WHAT NEEDS TO BE DONE.
Wherever a picture appears in the data below, omit it, and restate everything else word for word.
★ ★ ★ ★ ★
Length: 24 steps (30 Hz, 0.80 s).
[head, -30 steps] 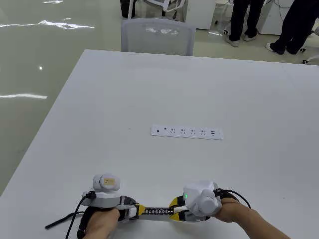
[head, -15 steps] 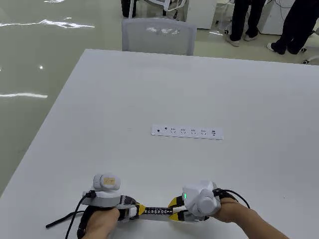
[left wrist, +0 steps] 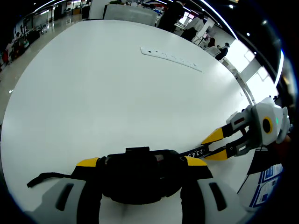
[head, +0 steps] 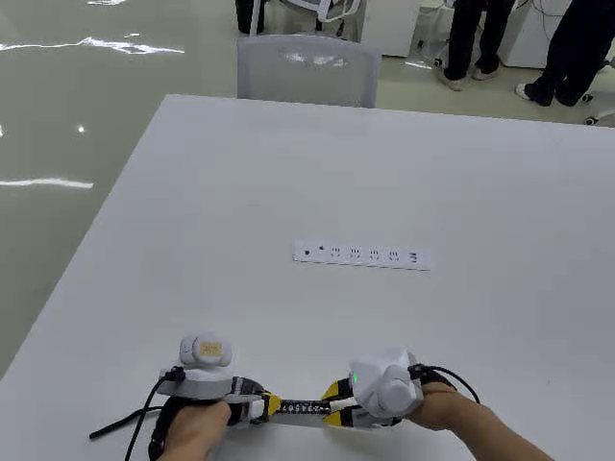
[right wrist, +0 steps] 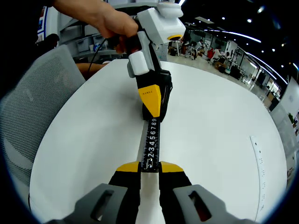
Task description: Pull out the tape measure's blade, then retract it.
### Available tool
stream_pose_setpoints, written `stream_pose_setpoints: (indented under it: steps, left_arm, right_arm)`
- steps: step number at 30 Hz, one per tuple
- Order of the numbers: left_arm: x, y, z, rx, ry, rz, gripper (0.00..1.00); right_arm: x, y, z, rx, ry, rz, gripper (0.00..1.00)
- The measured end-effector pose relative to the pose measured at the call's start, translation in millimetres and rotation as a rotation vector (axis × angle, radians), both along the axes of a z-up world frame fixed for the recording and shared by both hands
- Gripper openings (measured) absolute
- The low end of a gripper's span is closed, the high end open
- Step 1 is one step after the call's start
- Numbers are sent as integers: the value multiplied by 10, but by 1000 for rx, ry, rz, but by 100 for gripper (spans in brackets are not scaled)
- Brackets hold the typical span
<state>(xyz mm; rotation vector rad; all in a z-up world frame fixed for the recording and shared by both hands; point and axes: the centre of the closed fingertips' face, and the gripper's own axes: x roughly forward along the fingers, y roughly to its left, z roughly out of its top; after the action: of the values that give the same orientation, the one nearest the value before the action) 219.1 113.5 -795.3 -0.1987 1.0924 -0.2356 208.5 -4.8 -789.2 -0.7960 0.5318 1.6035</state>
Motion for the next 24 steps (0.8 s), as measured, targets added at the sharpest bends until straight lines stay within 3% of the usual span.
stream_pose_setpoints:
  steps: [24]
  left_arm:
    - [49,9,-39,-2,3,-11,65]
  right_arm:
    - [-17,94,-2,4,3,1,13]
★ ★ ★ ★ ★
COMPLETED TASK.
Length: 24 steps (30 Hz, 0.80 s).
[head, -30 steps] 
[head, -15 steps] 
[left wrist, +0 steps] 
[head, +0 steps] 
[right wrist, +0 steps] 
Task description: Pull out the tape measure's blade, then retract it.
### Available tool
stream_pose_setpoints, written `stream_pose_setpoints: (indented under it: steps, left_arm, right_arm)`
- steps: step number at 30 Hz, one per tuple
- Order of the numbers: left_arm: x, y, z, rx, ry, rz, gripper (0.00..1.00); right_arm: x, y, z, rx, ry, rz, gripper (0.00..1.00)
- The measured end-effector pose relative to the pose measured at the call's start, translation in millimetres and rotation as a rotation vector (axis × angle, radians), both along the axes of a z-up world frame fixed for the recording and shared by both hands
- Gripper openings (measured) absolute
- The low end of a gripper's span is closed, the high end open
- Step 1 is one step after the call's start
- Numbers are sent as integers: the value multiplied by 10, but by 1000 for rx, ry, rz, but by 100 for gripper (spans in brackets are not scaled)
- Brackets hold the typical span
<state>(xyz mm; rotation vector rad; all in a z-up world frame fixed for the recording and shared by both hands; point and axes: the centre of the closed fingertips' face, and the gripper's own axes: x roughly forward along the fingers, y roughly to its left, z roughly out of its top; after the action: of the values that give the same orientation, the one nearest the value before the action) 219.1 113.5 -795.3 -0.1987 1.0924 -0.2356 208.5 -4.8 -789.2 -0.7960 0.5318 1.6035</state>
Motion for the next 24 steps (0.8 s), as measured, targets added at the sharpest bends until straight lines stay within 3% of the usual span.
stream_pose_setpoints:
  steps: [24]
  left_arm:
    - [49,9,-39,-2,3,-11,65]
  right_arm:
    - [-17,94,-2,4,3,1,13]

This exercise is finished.